ATP Binding and Inhibition of Intrinsically Disordered Protein Interactions.

Recent studies have shown that ATP at high physiological concentrations (>5 mM) can inhibit liquid-liquid phase separation (LLPS) driven by interactions between intrinsically disordered proteins (IDPs). However, the mechanism underlying such inhibitory effect still remains elusive. Here, we used all-atom molecular dynamics simulation to study the interaction of ATP with two typical IDPs (i.e., FUS PLD and RGG domain of hnRNP G), and its impacts on IDP interactions. ATP exhibits a considerable tendency to bind to both IDPs and effectively inhibits their interactions.
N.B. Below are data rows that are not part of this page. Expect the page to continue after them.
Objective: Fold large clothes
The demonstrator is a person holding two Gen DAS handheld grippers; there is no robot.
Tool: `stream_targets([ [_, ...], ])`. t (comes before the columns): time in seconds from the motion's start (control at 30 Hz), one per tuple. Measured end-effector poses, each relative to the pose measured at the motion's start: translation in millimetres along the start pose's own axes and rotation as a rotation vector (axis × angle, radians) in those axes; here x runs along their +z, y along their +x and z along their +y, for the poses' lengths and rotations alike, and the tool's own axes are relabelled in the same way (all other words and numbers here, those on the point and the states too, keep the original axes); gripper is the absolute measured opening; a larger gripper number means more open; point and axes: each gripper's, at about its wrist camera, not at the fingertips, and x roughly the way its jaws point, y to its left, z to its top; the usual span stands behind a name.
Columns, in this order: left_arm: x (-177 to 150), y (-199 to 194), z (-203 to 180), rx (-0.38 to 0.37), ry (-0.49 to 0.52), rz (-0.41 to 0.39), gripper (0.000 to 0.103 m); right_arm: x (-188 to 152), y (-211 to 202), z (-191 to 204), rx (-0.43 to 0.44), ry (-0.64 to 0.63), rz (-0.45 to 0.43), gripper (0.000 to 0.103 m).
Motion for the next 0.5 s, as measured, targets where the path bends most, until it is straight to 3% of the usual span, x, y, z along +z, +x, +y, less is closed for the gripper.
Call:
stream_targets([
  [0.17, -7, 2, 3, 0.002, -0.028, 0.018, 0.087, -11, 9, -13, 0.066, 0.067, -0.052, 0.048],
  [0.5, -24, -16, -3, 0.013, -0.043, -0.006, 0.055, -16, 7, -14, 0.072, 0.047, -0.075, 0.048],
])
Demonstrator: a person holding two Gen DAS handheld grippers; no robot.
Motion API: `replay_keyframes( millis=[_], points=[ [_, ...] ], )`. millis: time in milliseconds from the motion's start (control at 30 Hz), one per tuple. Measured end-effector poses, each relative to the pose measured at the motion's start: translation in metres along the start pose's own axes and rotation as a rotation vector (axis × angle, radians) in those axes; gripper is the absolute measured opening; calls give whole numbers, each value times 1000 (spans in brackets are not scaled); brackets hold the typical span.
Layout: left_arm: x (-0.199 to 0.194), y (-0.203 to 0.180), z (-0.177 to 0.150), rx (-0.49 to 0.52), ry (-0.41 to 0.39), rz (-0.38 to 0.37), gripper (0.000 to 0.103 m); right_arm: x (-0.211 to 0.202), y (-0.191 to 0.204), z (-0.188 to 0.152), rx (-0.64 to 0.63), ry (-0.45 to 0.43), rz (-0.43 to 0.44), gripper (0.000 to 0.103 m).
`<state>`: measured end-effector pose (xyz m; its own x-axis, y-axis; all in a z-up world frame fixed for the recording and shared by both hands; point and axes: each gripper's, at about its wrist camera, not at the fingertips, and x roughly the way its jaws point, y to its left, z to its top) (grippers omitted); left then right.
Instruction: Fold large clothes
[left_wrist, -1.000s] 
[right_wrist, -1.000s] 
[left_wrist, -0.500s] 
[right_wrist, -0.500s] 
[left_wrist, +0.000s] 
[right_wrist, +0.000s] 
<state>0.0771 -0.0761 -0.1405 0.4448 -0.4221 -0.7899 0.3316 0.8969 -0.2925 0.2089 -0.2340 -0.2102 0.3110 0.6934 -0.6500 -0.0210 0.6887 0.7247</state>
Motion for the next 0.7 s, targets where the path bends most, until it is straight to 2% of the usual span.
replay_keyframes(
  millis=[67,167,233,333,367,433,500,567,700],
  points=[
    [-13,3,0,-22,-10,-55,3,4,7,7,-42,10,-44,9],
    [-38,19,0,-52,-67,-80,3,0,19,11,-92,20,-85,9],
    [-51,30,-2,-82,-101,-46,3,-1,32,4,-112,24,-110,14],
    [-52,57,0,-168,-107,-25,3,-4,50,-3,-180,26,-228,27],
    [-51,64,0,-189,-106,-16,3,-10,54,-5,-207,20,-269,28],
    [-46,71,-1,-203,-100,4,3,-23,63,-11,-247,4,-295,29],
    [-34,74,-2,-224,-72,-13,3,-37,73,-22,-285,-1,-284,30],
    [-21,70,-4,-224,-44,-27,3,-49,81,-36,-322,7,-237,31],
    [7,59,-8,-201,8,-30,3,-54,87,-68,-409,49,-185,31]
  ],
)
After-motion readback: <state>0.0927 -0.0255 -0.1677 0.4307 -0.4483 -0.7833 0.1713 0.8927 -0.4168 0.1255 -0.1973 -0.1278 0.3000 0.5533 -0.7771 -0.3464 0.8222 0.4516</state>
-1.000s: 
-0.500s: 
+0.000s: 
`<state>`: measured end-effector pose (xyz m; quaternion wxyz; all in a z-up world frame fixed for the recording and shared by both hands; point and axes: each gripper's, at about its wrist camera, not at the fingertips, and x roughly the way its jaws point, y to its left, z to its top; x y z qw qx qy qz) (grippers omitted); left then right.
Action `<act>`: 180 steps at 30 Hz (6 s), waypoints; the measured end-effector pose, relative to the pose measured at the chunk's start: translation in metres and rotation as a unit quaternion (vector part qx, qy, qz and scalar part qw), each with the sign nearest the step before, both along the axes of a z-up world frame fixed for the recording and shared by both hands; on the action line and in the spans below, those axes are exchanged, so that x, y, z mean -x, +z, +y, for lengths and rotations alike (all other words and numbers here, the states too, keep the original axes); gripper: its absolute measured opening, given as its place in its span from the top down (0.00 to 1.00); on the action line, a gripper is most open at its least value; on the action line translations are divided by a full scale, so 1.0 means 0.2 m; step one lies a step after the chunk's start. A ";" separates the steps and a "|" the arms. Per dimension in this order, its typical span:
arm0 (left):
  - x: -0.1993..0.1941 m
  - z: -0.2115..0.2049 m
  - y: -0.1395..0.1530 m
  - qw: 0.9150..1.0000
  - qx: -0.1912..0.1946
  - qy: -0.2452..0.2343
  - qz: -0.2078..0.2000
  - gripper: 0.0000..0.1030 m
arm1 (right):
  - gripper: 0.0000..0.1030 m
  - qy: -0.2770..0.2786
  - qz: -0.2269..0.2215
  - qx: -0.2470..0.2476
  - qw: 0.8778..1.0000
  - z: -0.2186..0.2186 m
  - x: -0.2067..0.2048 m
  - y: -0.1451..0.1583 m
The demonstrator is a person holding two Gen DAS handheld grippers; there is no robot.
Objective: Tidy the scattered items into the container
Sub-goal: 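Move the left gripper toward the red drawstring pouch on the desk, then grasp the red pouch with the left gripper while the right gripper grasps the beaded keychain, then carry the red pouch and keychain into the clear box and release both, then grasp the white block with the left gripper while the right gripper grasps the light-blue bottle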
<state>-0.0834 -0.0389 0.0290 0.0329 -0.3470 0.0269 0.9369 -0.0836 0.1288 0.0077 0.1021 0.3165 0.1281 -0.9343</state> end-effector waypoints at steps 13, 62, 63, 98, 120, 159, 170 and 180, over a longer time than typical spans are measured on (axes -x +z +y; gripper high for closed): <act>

For the RGG domain, Arg residues are critical for both ATP binding and IDP interactions. The inhibitory effect of ATP is largely attributed to its competitive binding mode to Arg residues. Similar competitive binding of ATP is also observed in FUS PLD. Both ATP binding and the PLD interaction share the residues including Gln, Ser, and Tyr residues, while the competition is rather modest due to the abundance of these residues in the sequence. Interestingly, ATP undergoes considerable diffusion on the surface of PLD, which is an order of magnitude faster than the evolution of the contact area of PLDs. The temporal separation of these two processes remarkably promotes the inhibitory effect of ATP on PLD interaction. Given the representativeness of these two IDPs, competitive binding may serve as a general mechanism underlying ATP inhibition on IDP interactions at high physiological levels.